System Type X86-based PC
Processor Intel(r) Celeron (tm) GenuineIntel ~366Mhz
BIOS Phenix BIOS 4.0 Release 6.0.7
Total Physical Memory 191.43 MB
Available Physical Memory 252.0 KB

Total Virtual Memory 2 GB
Available Virtual Memory 1.69 GB

Page File Space 1.81 GB

C: 19.07 GB
Free 11.44 GB

D: 4.01 GB
Free 3.85 GB

E: CD Rom


----------



## Darg_mals (Oct 12, 2002)

OOPS! Posted in wrong spot


----------



## Rollin' Rog (Dec 9, 2000)

First, what are you using to determine "available" ram? Some people confuse it with "System Resources", and these are not the same.

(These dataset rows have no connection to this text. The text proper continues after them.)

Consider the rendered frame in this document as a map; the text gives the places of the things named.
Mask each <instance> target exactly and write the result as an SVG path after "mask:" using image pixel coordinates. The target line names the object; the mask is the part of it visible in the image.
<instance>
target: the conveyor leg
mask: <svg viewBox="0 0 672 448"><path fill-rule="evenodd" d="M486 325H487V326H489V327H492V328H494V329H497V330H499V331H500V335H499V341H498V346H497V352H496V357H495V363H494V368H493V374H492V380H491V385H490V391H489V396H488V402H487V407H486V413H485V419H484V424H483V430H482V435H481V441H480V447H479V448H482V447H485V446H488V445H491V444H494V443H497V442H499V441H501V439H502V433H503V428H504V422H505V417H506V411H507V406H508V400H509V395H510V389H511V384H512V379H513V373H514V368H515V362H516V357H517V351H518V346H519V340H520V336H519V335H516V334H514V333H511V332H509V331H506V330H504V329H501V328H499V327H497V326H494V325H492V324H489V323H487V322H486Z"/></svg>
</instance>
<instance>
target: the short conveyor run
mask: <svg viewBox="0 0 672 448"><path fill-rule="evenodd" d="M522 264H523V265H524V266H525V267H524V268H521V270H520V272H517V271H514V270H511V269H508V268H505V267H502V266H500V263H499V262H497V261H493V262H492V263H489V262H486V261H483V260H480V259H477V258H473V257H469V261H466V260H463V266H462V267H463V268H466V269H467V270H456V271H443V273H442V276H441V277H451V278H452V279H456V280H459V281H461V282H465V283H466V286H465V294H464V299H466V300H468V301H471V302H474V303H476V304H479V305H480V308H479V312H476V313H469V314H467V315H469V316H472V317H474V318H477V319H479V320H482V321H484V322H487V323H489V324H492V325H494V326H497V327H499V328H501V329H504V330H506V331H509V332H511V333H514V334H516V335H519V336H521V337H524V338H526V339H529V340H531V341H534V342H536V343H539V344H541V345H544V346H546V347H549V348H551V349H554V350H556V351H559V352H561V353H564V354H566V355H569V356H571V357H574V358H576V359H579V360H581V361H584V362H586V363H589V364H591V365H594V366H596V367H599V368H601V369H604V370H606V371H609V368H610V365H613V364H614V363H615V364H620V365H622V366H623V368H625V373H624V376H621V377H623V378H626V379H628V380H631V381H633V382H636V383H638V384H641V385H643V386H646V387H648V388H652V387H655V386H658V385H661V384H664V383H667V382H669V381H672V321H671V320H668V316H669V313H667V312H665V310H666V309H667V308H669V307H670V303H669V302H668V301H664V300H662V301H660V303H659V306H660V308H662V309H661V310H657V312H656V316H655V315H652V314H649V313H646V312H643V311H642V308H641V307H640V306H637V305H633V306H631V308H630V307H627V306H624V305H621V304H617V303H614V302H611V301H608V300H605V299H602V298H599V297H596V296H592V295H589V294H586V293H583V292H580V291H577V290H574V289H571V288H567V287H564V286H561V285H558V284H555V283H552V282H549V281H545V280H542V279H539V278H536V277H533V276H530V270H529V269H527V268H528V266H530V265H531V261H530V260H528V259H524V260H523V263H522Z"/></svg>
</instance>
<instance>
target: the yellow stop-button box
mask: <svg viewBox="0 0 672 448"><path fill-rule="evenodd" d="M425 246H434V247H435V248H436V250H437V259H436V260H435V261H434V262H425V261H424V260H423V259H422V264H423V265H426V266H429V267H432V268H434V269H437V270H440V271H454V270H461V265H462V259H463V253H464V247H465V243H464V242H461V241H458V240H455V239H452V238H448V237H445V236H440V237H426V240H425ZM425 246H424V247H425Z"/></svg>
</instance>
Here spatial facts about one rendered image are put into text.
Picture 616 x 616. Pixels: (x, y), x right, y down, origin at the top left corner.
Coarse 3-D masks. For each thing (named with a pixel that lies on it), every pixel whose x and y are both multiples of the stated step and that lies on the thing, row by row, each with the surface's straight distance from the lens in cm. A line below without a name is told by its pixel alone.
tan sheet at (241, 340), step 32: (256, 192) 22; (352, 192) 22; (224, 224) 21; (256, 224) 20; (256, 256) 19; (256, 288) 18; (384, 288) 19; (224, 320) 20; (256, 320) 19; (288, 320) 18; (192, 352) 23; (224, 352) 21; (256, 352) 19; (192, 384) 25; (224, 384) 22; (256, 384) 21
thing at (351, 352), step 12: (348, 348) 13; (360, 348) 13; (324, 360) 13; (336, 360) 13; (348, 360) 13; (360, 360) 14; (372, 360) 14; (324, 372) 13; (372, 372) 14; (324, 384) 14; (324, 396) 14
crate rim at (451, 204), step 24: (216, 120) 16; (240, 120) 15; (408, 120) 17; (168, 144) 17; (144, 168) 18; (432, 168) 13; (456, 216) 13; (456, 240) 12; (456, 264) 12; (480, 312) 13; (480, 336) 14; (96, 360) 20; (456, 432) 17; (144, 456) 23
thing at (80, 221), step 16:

If you are really referring to ram, you should not be concerned at all. Windows will use as much of it as it can efficiently use because that is how it runs best.

Even if the figure is for System Resources, it is not necessarily a sign for alarm if the figure is occuring after a period of use. It would be very low if seen immediately after startup.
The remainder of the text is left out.